Top of EXERCISE DATA

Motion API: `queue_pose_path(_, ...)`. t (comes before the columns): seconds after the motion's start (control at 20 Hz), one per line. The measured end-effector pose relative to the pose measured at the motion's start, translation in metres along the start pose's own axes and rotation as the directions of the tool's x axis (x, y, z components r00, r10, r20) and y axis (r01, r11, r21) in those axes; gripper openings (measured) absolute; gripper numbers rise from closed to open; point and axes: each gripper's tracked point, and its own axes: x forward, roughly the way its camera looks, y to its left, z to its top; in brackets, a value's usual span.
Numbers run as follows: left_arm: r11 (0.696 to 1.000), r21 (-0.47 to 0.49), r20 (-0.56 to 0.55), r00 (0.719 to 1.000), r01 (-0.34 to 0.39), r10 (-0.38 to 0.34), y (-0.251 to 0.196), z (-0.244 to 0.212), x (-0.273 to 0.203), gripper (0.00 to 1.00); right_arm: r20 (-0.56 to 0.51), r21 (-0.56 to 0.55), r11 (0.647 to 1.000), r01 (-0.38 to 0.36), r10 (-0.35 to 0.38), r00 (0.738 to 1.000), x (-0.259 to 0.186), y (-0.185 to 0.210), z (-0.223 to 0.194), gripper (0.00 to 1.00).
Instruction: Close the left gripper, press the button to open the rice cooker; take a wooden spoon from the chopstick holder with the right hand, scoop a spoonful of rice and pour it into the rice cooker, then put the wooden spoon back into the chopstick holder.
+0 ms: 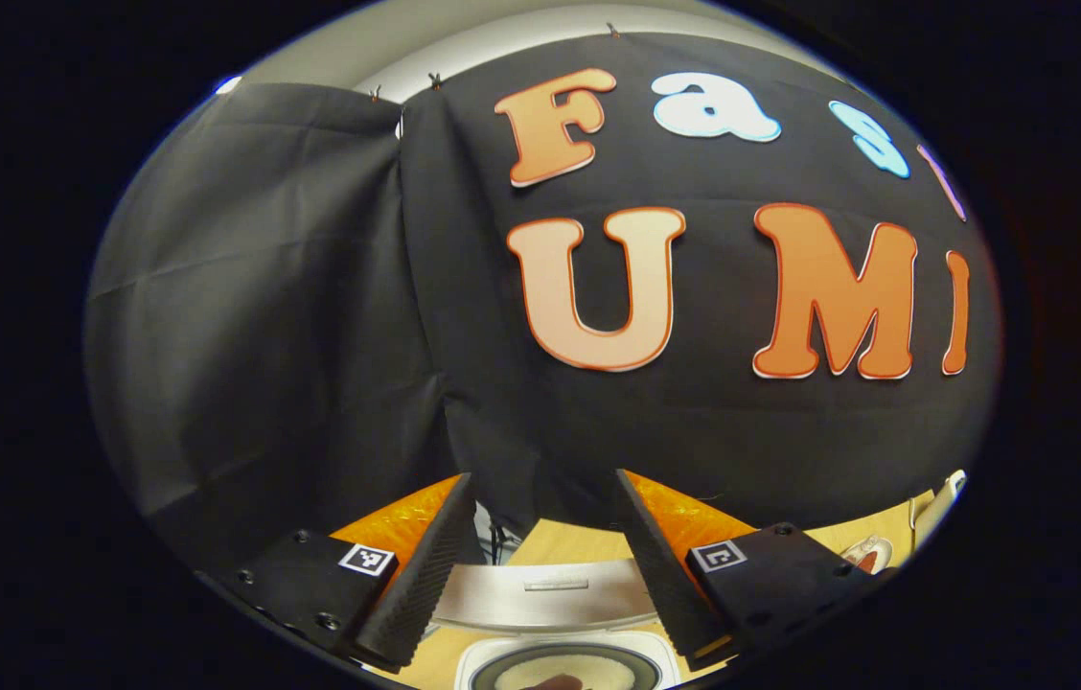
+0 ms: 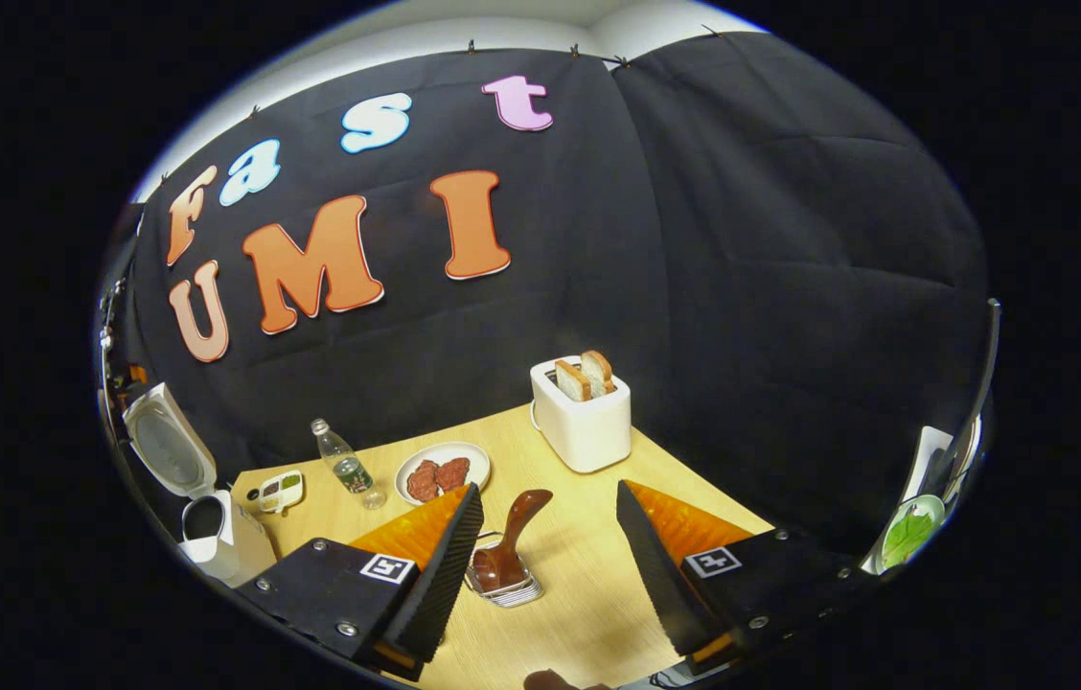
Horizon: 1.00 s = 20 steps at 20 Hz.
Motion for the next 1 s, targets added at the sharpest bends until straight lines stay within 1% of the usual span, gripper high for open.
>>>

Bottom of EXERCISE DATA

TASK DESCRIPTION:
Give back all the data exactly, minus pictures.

RESULT OF THIS TASK:
Motion API: `queue_pose_path(_, ...)`. t (comes before the columns): seconds after the motion's start (control at 20 Hz), one per line. The measured end-effector pose relative to the pose measured at the motion's start, translation in metres along the start pose's own axes and rotation as the directions of the tool's x axis (x, y, z components r00, r10, r20) and y axis (r01, r11, r21) in those axes; gripper openings (measured) absolute; gripper numbers rise from closed to open; point and axes: each gripper's tracked point, and its own axes: x forward, roughly the way its camera looks, y to its left, z to its top; in brackets, a value's usual span.
Numbers run as follows: left_arm: r11 (0.696 to 1.000), r21 (-0.47 to 0.49), r20 (-0.56 to 0.55), r00 (0.719 to 1.000), r01 (-0.34 to 0.39), r10 (-0.38 to 0.34), y (-0.251 to 0.196), z (-0.244 to 0.212), x (-0.273 to 0.203), gripper (0.00 to 1.00); right_arm: r20 (-0.56 to 0.51), r21 (-0.56 to 0.55), r11 (0.647 to 1.000), r01 (-0.38 to 0.36), r10 (-0.35 to 0.38), r00 (0.738 to 1.000), x (-0.259 to 0.186), y (-0.185 to 0.210), z (-0.223 to 0.194), gripper (0.00 to 1.00).
Instruction: Close the left gripper, press the button to open the rice cooker; take a wooden spoon from the chopstick holder with the right hand, scoop a spoonful of rice and pour it into the rice cooker, then put the wooden spoon back into the chopstick holder.
+0 ms: 
+0 ms: 
Horizon: 1.00 s = 20 steps at 20 Hz.
Motion for the next 1 s, targets added at the sharpest bends until straight lines stay within 1% of the usual span, gripper high for open.
>>>

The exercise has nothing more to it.